### TASK TO COMPLETE
Leave out the pictures, then return the records word for word.

### DATA SHOWN
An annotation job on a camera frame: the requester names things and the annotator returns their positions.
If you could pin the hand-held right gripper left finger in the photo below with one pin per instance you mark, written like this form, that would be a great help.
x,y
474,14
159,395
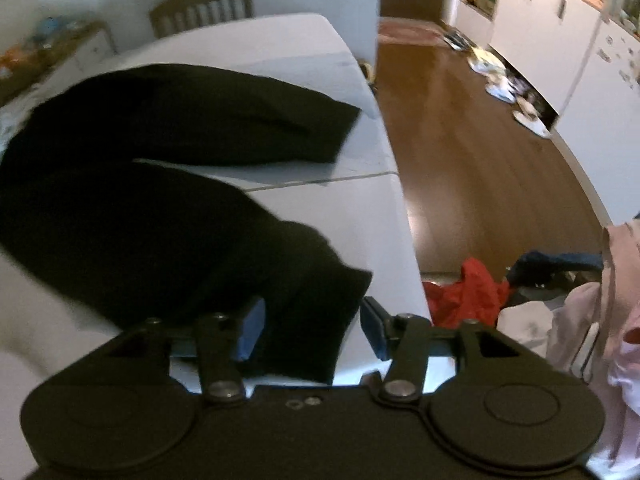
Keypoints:
x,y
250,330

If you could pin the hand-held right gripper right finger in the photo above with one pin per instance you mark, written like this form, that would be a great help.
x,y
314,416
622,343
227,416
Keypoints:
x,y
375,330

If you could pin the black pants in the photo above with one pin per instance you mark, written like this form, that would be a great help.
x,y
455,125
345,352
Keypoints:
x,y
150,220

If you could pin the red cloth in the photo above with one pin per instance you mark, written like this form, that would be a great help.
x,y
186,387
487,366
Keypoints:
x,y
465,295

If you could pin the white cloth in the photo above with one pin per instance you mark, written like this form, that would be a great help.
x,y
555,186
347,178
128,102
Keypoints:
x,y
525,325

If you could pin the blue cloth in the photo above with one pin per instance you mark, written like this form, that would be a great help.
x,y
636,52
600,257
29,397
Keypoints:
x,y
550,260

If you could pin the pink cloth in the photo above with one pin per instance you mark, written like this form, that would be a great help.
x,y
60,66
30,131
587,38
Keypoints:
x,y
615,335

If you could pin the dark sneaker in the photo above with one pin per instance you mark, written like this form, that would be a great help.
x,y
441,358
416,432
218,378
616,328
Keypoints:
x,y
462,42
451,39

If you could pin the red patterned rug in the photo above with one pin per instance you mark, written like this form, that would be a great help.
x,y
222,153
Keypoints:
x,y
410,30

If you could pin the white cabinet with peeled doors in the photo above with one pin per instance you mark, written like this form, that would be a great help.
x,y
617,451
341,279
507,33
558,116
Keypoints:
x,y
605,100

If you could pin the wooden side cabinet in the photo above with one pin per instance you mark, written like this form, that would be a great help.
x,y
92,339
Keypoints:
x,y
75,52

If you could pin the narrow white cabinet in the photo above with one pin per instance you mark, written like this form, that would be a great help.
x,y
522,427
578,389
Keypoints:
x,y
540,15

### SOLUTION TO THIS PROBLEM
An annotation job on a camera frame: the requester names things and the annotator returns their positions.
If you could pin the hand-held right gripper left finger in the photo below with one pin per instance you mark, written like this form, that would be a great help.
x,y
474,14
159,395
Keypoints:
x,y
250,330

If you could pin the hand-held right gripper right finger in the photo above with one pin per instance you mark, written like this form, that would be a great help.
x,y
314,416
622,343
227,416
Keypoints:
x,y
375,330

If you could pin the black pants in the photo above with one pin per instance you mark, written like this form, that would be a great help.
x,y
455,125
345,352
Keypoints:
x,y
150,220

If you could pin the red cloth in the photo above with one pin per instance you mark, written like this form, that would be a great help.
x,y
186,387
487,366
Keypoints:
x,y
465,295

If you could pin the white cloth in the photo above with one pin per instance you mark, written like this form, that would be a great help.
x,y
555,186
347,178
128,102
Keypoints:
x,y
525,325

If you could pin the blue cloth in the photo above with one pin per instance you mark, written like this form, that would be a great help.
x,y
636,52
600,257
29,397
Keypoints:
x,y
550,260

If you could pin the pink cloth in the photo above with one pin per instance you mark, written like this form, that would be a great help.
x,y
60,66
30,131
587,38
Keypoints:
x,y
615,335

If you could pin the dark sneaker in the photo above with one pin per instance you mark, written like this form, that would be a great help.
x,y
441,358
416,432
218,378
616,328
Keypoints:
x,y
462,42
451,39

If you could pin the red patterned rug in the photo above with one pin per instance you mark, written like this form, that would be a great help.
x,y
222,153
Keypoints:
x,y
410,30

If you could pin the white cabinet with peeled doors in the photo above with one pin per instance you mark, written like this form, that would be a great help.
x,y
617,451
341,279
507,33
558,116
Keypoints:
x,y
605,100

If you could pin the wooden side cabinet in the photo above with one pin per instance you mark, written like this form, that would be a great help.
x,y
92,339
Keypoints:
x,y
75,52

If you could pin the narrow white cabinet in the photo above with one pin per instance you mark, written like this form, that would be a great help.
x,y
522,427
578,389
Keypoints:
x,y
540,15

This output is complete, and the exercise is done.